Find all lines in the listing that include the word "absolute", then copy them.
─── Information shown
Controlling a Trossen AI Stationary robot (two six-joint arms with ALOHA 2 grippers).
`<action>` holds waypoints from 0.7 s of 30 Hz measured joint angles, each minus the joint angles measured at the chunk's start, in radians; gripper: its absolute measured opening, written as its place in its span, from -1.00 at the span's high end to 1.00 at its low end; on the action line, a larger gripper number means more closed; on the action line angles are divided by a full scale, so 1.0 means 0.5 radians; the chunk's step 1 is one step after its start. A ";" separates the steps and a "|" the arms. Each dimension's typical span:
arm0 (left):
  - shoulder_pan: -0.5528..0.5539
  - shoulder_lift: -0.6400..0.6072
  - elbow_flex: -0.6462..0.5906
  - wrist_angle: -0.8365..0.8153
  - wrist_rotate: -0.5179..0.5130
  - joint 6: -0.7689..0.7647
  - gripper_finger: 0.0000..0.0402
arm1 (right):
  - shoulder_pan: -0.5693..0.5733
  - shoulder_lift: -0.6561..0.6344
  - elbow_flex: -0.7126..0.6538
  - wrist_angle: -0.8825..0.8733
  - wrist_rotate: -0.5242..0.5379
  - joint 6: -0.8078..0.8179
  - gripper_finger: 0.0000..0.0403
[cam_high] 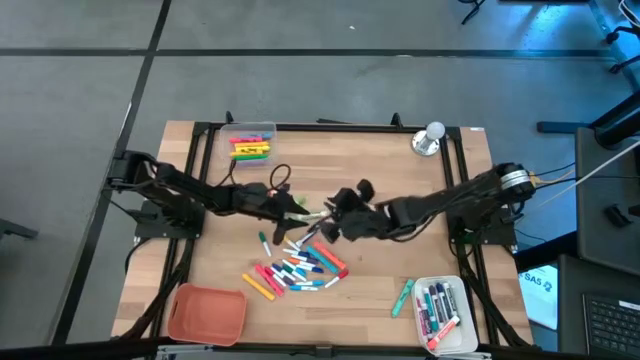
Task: Pick & Place Markers
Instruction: Put the middle center pitch blue pen into the white bin
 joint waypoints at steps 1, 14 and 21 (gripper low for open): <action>0.018 -0.015 0.000 -0.090 -0.004 0.031 0.16 | 0.021 0.003 0.083 -0.242 -0.069 0.081 0.72; 0.215 -0.438 -0.001 -1.211 -0.515 0.164 0.15 | 0.318 0.005 0.327 -1.643 -0.896 1.080 0.72; 0.360 -0.479 -0.001 -1.399 -0.508 0.160 0.15 | 0.444 0.005 0.327 -1.723 -0.954 1.355 0.72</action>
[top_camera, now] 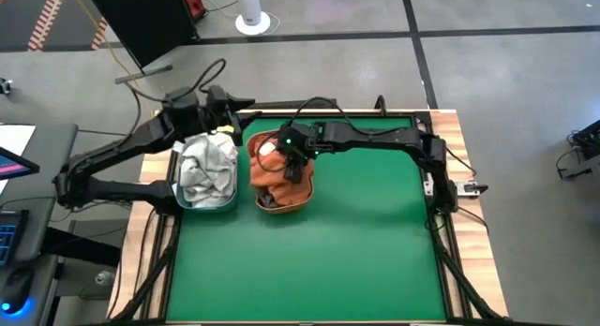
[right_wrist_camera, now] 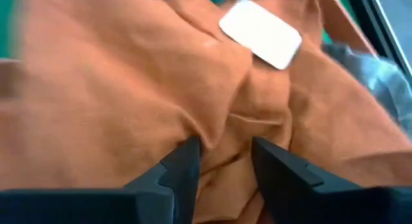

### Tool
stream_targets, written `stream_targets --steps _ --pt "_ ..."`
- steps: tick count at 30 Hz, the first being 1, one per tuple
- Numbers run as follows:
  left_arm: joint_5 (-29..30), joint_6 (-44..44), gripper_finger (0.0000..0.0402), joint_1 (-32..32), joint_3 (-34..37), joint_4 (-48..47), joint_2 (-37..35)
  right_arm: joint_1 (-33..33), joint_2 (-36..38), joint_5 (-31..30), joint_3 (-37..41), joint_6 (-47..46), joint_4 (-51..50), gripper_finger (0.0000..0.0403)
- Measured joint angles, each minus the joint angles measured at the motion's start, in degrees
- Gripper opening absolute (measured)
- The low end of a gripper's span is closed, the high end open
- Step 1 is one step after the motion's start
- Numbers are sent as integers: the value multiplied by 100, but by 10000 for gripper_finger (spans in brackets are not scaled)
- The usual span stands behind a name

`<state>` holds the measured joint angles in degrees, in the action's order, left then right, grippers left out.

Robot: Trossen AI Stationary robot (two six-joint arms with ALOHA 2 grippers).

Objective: Sort towels by color in basket
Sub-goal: Put the orange towel into the orange bin

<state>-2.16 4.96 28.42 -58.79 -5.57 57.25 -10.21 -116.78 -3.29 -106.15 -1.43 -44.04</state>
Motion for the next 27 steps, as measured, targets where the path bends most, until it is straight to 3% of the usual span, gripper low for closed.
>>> stream_targets --steps 7,12,18,22,27 --pt "-10 135 201 -18 -546 -295 14 -159 -53 13 986 -123 711 162" --pt "-8 52 201 -139 -547 -591 12 -174 -50 103 1025 -140 539 144" --pt "-7 -6 201 -259 153 -559 101 -150 162 116 -147 -68 1 138" --pt "-3 259 201 -258 949 -72 89 -133 156 121 -1215 113 -848 145" --pt "-12 757 201 -260 1976 899 97 -93 156 282 -1952 151 -1816 151"
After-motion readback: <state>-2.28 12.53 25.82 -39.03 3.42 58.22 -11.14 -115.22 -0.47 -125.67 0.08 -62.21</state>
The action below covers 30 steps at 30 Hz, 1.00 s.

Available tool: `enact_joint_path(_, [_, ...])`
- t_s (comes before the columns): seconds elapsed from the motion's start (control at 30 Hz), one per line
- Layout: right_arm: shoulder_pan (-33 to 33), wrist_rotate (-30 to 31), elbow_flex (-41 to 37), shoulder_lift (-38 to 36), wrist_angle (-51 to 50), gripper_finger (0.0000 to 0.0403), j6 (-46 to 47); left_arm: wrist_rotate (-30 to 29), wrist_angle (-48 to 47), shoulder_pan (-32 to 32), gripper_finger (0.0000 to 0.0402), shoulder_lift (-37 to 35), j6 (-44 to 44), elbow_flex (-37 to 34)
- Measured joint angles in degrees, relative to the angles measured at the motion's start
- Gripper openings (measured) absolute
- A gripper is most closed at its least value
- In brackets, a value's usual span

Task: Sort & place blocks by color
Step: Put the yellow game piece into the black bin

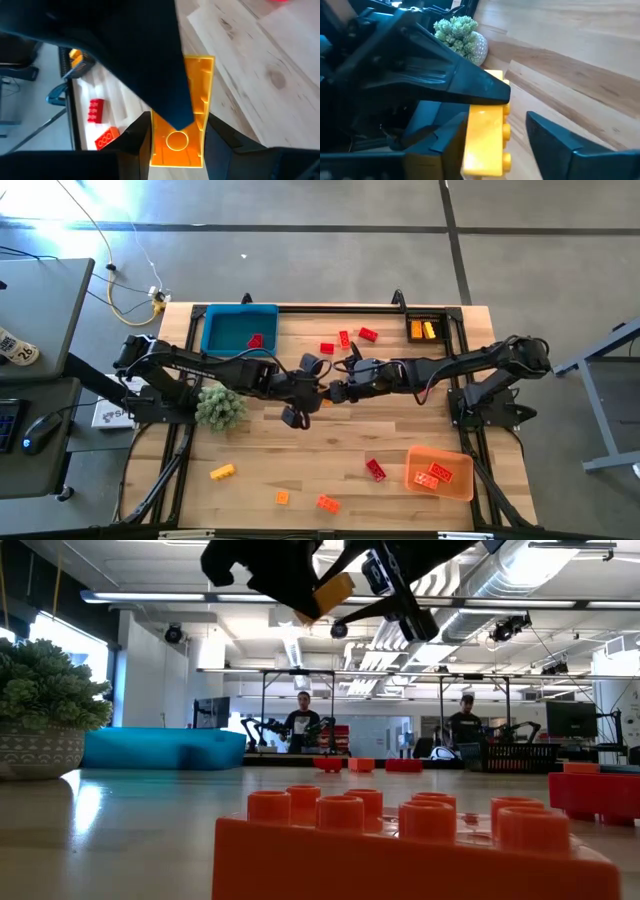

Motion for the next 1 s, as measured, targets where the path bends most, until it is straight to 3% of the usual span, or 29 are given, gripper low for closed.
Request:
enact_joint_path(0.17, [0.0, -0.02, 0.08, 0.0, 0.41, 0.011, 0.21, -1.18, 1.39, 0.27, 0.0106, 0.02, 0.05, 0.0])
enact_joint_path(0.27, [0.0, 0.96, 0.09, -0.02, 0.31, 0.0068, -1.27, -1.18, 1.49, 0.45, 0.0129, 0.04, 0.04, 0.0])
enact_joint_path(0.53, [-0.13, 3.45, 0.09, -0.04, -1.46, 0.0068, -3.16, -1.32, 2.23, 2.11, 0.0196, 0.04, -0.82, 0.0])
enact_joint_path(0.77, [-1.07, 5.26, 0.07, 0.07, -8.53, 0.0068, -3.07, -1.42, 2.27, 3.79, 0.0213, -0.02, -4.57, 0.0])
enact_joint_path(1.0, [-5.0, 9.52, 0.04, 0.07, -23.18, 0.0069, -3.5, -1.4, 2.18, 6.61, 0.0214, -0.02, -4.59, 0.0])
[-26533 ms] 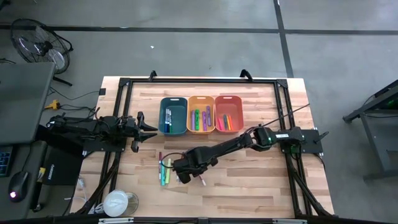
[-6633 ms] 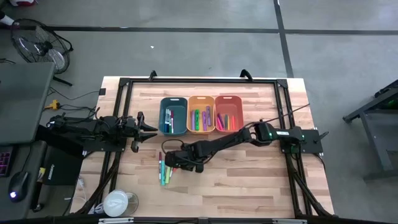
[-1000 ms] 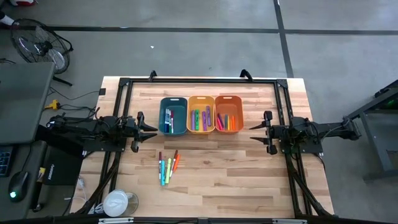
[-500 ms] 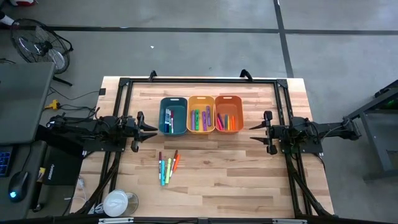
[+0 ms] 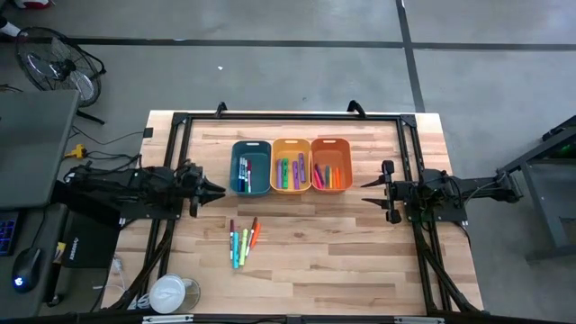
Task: Pick & Place Markers
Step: Put the dark red marker pen into the blue bin
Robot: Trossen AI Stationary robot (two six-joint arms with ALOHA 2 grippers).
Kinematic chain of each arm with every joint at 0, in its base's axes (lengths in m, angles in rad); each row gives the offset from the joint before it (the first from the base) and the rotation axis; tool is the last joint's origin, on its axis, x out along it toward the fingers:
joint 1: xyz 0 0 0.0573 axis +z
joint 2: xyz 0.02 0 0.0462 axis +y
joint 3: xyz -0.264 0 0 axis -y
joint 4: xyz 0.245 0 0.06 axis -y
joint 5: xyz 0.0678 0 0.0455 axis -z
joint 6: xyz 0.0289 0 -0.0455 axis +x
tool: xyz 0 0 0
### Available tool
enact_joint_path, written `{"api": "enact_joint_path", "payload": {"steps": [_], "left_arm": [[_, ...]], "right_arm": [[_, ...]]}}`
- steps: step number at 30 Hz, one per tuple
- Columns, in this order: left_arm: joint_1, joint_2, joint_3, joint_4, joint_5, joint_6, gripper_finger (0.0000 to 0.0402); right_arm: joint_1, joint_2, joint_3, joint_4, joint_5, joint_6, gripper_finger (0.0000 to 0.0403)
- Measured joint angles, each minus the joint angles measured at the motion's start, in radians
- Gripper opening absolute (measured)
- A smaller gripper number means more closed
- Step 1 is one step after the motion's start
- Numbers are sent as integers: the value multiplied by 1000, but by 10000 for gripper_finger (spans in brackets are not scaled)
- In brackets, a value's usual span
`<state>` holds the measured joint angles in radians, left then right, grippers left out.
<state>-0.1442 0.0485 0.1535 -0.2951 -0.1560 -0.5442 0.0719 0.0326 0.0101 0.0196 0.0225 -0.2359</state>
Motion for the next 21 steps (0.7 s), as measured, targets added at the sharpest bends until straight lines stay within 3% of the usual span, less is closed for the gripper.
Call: {"api": "enact_joint_path", "payload": {"steps": [6,13,21], "left_arm": [[0,145,101,-121,4,-203,94],[0,395,228,-204,5,-461,94],[-1,677,350,-212,39,-649,94]], "right_arm": [[0,0,0,0,0,0,167],[0,0,0,0,0,0,167],[0,0,0,0,0,0,167]]}}
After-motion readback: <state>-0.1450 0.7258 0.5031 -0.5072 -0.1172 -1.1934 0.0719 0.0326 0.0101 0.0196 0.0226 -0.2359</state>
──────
» **Answer section**
`<action>` holds waypoints from 0.7 s of 30 Hz measured joint angles, each minus the joint angles measured at the chunk's start, in radians; gripper: its absolute measured opening, written as its place in its span, from -1.00 at the span's high end to 1.00 at its low end; on the action line, a larger gripper number means more closed; on the action line angles are divided by a full scale, so 1.0 means 0.5 radians; the chunk's step 1 is one step after its start. A ";" separates the steps and a "|" the arms. Each dimension's typical span:
- Gripper opening absolute (measured)
- Gripper openings (measured) absolute
- Gripper opening absolute (measured)

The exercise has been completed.